Jordan Bach, a fifth-grade teacher at Seneca Elementary School in Baltimore County, was hailed as a hero after he maneuvered a school bus full of children to safety yesterday after the driver blacked out.
Bach and 22 pupils were headed to a school orientation program at Middle River Middle School about 10:30 a.m. when bus driver George Mudd, 69, of Oliver Beach, lost consciousness and slumped down in the driver's seat.
"I was in the middle of the bus when I saw him go, and it looked like he was going to fall into the well of the bus ... into the stairs," said Bach, 26, of Owings Mills. "I ran up and caught him. ... I was shaking him and trying to get him to wake up."
The bus was traveling west on Eastern Boulevard at 25 to 30 mph. Bach said he was propping Mudd up with one arm and searching with his foot for the brake pedal. Then, he noticed a police cruiser driving nearby and instructed pupils to get the attention of the officer.
Once he was able to find the brake pedal, Bach brought the bus to a skidding halt near the shoulder. Police and an ambulance were on the scene quickly. Bach said he used a cellular phone to call Seneca Principal Verletta B. White, who drove to the scene with the school nurse.
"We are really, really proud of him," White said of Bach, who has been a teacher for five years, all of them at Seneca. "He has the best interest of the children at heart.

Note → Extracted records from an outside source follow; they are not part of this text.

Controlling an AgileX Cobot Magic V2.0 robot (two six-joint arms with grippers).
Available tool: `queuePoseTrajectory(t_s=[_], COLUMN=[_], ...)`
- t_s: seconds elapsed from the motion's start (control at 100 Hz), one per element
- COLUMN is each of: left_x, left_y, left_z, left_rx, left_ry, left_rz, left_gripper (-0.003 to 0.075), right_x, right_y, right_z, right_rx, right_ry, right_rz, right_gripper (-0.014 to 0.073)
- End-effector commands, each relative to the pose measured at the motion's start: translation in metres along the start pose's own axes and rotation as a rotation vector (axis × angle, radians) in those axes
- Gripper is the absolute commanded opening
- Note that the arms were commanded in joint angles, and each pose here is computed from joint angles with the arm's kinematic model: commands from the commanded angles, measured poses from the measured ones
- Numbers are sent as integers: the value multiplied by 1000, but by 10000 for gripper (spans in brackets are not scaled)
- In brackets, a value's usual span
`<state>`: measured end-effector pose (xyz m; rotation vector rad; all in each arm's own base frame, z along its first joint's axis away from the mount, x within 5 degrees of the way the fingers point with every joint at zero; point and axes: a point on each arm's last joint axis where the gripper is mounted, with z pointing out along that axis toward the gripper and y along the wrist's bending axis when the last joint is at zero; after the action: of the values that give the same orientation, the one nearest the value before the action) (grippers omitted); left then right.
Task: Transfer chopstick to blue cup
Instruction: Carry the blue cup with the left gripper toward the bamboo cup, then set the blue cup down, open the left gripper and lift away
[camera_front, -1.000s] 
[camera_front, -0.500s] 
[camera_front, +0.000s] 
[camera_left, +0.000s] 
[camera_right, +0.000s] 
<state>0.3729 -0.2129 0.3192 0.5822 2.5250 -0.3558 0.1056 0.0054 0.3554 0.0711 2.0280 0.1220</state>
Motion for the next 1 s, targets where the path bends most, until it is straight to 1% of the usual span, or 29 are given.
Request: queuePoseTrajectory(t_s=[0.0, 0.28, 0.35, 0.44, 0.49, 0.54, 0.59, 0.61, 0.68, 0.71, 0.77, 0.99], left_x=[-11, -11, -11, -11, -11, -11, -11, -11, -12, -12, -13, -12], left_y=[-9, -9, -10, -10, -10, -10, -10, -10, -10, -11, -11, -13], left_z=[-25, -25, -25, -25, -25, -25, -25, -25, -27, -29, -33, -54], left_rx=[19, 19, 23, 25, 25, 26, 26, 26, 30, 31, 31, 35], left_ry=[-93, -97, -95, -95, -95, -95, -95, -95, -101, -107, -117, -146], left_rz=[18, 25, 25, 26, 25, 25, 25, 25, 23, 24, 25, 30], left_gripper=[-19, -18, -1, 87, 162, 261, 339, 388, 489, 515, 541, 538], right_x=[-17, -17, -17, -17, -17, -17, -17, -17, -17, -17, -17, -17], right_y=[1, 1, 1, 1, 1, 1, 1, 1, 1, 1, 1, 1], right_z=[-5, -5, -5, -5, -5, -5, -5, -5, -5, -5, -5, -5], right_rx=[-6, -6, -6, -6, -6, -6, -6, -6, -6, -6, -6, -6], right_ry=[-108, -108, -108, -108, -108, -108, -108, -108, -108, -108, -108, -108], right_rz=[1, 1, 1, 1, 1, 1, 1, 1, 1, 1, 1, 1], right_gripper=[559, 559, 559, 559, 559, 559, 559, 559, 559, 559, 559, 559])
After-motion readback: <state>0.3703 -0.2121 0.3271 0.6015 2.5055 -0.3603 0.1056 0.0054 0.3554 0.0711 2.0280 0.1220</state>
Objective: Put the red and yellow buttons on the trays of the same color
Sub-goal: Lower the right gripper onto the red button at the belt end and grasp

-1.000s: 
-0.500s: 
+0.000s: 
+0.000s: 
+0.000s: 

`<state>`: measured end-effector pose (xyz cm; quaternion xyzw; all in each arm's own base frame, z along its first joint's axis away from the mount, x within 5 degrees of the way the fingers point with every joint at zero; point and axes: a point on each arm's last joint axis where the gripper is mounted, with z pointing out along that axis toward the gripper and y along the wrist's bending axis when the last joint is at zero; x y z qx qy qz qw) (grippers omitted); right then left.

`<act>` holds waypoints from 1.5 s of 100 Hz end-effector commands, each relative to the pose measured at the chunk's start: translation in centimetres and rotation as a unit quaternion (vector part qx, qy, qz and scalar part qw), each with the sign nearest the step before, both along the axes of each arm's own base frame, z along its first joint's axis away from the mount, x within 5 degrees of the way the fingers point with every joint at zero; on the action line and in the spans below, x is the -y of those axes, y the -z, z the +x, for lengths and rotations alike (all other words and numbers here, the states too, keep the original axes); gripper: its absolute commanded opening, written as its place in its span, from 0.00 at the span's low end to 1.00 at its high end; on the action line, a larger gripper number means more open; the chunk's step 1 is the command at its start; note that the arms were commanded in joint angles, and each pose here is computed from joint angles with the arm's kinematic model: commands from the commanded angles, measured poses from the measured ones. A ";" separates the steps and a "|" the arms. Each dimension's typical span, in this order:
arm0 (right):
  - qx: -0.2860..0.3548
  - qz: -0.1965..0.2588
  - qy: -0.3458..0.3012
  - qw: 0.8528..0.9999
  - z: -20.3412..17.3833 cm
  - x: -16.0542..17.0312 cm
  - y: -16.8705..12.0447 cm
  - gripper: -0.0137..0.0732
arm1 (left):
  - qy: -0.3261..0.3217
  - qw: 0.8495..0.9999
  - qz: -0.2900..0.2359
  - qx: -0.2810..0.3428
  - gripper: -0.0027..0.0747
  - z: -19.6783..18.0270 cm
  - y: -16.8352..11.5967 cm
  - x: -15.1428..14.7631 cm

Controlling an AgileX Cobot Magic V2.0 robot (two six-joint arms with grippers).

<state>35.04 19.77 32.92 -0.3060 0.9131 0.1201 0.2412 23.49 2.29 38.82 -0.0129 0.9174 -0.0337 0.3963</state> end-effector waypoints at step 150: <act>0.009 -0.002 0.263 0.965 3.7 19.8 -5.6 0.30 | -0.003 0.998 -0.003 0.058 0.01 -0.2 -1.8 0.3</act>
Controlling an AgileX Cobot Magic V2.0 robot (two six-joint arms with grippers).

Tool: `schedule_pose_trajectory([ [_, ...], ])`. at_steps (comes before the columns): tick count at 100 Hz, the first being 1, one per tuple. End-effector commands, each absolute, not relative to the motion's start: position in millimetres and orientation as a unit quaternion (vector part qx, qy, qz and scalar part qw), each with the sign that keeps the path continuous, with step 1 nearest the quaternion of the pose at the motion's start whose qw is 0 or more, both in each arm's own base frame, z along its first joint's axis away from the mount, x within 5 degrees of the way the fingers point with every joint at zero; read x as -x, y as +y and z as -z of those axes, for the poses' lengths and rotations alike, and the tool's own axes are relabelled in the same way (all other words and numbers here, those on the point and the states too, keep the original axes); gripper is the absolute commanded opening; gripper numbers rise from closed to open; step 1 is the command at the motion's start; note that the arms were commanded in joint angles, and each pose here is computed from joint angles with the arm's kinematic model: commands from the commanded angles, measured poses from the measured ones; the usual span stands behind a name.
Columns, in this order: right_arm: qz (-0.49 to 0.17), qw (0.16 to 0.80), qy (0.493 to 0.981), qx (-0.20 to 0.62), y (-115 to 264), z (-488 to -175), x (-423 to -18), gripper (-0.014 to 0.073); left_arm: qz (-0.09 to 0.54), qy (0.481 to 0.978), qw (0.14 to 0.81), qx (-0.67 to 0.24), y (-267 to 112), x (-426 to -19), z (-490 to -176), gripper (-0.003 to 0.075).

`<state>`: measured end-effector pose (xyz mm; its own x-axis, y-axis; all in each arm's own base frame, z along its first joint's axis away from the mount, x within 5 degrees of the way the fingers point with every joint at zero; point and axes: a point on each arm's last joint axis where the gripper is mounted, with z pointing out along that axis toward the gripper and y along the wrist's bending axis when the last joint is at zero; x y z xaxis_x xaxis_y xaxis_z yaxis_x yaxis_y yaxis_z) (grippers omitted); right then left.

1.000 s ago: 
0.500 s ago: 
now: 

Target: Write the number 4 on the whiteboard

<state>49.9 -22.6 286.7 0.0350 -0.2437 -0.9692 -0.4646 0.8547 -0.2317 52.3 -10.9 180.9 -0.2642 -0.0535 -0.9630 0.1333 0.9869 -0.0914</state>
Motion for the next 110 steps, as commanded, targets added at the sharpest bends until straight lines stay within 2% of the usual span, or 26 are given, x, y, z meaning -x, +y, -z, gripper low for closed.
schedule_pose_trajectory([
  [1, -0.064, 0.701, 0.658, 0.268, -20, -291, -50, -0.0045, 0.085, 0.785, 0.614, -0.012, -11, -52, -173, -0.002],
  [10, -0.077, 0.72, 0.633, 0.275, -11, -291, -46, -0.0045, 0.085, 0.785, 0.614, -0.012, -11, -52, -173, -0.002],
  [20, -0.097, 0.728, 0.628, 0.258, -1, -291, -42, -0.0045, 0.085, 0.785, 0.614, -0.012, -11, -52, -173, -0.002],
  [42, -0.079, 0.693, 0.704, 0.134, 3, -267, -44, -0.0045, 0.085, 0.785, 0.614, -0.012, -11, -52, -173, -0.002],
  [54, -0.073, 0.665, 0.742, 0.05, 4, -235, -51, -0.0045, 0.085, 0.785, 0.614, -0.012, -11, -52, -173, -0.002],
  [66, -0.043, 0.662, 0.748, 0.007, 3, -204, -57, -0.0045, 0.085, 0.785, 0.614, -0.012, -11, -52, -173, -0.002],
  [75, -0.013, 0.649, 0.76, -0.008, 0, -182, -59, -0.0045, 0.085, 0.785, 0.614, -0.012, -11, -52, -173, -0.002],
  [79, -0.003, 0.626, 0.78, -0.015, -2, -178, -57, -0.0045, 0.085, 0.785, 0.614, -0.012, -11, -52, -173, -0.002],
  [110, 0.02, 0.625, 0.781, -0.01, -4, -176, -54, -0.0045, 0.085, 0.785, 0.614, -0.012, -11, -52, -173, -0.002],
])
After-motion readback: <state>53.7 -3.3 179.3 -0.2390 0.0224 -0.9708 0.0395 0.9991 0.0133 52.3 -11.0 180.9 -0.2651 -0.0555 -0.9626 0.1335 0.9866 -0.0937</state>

He is more than a teacher; he's a hero."
Back at the school, White asked pupils to call their parents to let them know they were safe. A counselor met with the children as a group and individually. A letter was sent home with pupils to explain what happened.
Mudd was taken by ambulance to Franklin Square Hospital Center, where he was treated and released, said Rita Fromm, the school system's transportation director.
It was unclear yesterday afternoon what caused Mudd to faint, she said. He will undergo a medical examination before he resumes his bus route.
Reached at his home last night, Mudd said, "I thank God there was an adult on the bus who could take over."
He said he remembers nothing of the incident.